Do any of you remember that song of…was it the 70s?? I guess you would have to be older than 40 to remember that song. I don’t even know the rest of the song. But that first line…Feelings/Nothing more than feelings…is critical for me to remember today. Maybe for you, too?
I came off of the busiest week of my year (it is like this every year…you’d think I would get used to it!). It is full of preparation and activity and not much housework. When it is finally over and I wake up on Monday morning, I find myself feeling exhausted after all of the activity…feeling discouraged about the housework that is screaming at me to be done….feeling grumpy because I am so tired and discouraged. The question is: will I allow myself to obey those feelings? Or will I obey God’s Word? Will I be short-tempered, impatient, unloving, and selfish? Or will I be long-suffering, kind, and unselfish?
I think all of us are susceptible to giving in to our feelings. They scream inside our heads. Sometimes so loudly that we can’t hear anything else.
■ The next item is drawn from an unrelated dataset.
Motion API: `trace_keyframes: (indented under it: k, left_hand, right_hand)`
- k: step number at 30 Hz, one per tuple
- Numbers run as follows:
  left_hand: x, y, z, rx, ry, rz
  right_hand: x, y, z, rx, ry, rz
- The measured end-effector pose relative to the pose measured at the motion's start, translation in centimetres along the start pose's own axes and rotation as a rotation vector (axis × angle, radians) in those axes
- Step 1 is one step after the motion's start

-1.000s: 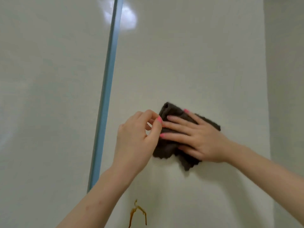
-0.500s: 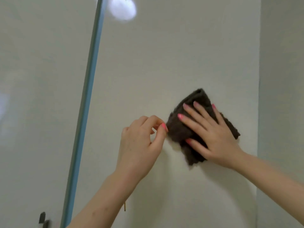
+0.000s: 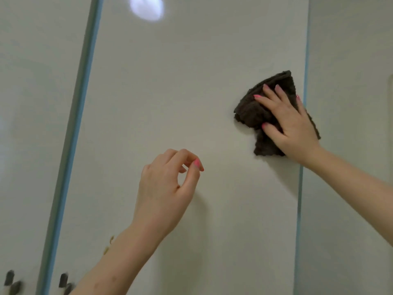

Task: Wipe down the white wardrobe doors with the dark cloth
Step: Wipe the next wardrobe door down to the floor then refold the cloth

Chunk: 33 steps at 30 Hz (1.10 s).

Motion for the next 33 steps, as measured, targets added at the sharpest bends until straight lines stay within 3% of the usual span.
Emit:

But if we don’t heed them, it gets easier and easier to ignore them.
It makes me think of Paul and Silas in Acts 16. They were beaten with rods until they had “many stripes” and then they were thrown in prison in an inner cell with their feet in stocks. I can’t help but wonder if…had they given in to their feelings…they would have laid there plagued by discouragement and blaming God for allowing this to happen. I could just see it. “God, how could you have allowed this? We were doing YOUR work and you allowed us to get beaten, thrown in prison? What will become of us? What now? Are we going to die? Are we going to endure more beatings?” They (like I often do) could have stewed about what is to come. They could have (as I often do) dwelled on all the horrible things they had endured and were continuing to endure. They could have blamed God.
But if you read on, you see in verse 25 that they prayed and sang hymns. Prayed and sang hymns. Yes, I wrote that twice on purpose. For my own good. I don’t know about you, but when I am giving in to feelings of discouragement or depression or selfishness or anger, the last thing on my mind is praying or singing hymns (or worship songs!)
I wonder if Paul and Silas sang because they FELT like it…or if they felt like it after they started singing?
And so, today, I hope- instead of focusing on my discouragement and exhaustion…instead of complaining- I hope that I can work above my feelings and be a blessing to my family and friends. I hope you can do the same! Because, after all, they are only feelings. Nothing more than feelings.